TASK ITEM. Reproduce each line below without any alteration.

DATA SHOWN.
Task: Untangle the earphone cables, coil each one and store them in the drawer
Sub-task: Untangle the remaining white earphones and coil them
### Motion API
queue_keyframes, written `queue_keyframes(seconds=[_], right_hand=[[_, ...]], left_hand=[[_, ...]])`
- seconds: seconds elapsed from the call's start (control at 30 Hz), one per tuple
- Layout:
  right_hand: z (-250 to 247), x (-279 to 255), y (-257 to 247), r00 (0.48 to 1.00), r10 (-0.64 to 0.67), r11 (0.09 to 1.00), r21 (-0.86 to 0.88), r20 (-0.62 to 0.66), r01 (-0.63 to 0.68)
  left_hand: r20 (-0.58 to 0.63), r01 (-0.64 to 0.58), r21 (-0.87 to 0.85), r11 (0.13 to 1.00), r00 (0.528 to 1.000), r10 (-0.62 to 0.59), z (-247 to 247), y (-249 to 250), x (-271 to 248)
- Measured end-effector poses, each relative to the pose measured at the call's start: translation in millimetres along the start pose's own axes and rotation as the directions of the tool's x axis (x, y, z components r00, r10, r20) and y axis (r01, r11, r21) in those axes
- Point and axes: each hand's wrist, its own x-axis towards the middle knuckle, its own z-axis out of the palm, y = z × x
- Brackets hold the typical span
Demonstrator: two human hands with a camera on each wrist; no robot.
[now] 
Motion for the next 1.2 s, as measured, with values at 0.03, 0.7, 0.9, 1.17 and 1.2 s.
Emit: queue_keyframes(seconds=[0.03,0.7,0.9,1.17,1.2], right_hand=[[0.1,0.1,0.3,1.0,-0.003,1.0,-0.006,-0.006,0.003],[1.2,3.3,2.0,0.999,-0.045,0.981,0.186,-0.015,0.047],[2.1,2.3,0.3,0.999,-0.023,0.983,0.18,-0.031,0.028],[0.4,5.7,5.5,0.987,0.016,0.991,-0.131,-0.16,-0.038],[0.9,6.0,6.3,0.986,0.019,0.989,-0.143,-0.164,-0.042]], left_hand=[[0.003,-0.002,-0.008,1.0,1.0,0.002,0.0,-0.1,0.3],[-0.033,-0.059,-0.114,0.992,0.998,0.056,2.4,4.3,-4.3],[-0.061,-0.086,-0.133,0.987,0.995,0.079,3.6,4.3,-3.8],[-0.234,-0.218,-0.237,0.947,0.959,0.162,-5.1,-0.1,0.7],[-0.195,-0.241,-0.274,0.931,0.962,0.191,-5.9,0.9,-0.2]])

FINAL ANSWER.
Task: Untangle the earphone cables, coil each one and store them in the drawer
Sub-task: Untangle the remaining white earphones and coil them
### Motion API
queue_keyframes, written `queue_keyframes(seconds=[_], right_hand=[[_, ...]], left_hand=[[_, ...]])`
- seconds: seconds elapsed from the call's start (control at 30 Hz), one per tuple
- Layout:
  right_hand: z (-250 to 247), x (-279 to 255), y (-257 to 247), r00 (0.48 to 1.00), r10 (-0.64 to 0.67), r11 (0.09 to 1.00), r21 (-0.86 to 0.88), r20 (-0.62 to 0.66), r01 (-0.63 to 0.68)
  left_hand: r20 (-0.58 to 0.63), r01 (-0.64 to 0.58), r21 (-0.87 to 0.85), r11 (0.13 to 1.00), r00 (0.528 to 1.000), r10 (-0.62 to 0.59), z (-247 to 247), y (-249 to 250), x (-271 to 248)
- Measured end-effector poses, each relative to the pose measured at the call's start: translation in millimetres along the start pose's own axes and rotation as the directions of the tool's x axis (x, y, z components r00, r10, r20) and y axis (r01, r11, r21) in those axes
- Point and axes: each hand's wrist, its own x-axis towards the middle knuckle, its own z-axis out of the palm, y = z × x
- Brackets hold the typical span
Demonstrator: two human hands with a camera on each wrist; no robot.
[now] 
Motion for the next 1.2 s, as measured, with values at 0.03, 0.7, 0.9, 1.17 and 1.2 s.
Emit: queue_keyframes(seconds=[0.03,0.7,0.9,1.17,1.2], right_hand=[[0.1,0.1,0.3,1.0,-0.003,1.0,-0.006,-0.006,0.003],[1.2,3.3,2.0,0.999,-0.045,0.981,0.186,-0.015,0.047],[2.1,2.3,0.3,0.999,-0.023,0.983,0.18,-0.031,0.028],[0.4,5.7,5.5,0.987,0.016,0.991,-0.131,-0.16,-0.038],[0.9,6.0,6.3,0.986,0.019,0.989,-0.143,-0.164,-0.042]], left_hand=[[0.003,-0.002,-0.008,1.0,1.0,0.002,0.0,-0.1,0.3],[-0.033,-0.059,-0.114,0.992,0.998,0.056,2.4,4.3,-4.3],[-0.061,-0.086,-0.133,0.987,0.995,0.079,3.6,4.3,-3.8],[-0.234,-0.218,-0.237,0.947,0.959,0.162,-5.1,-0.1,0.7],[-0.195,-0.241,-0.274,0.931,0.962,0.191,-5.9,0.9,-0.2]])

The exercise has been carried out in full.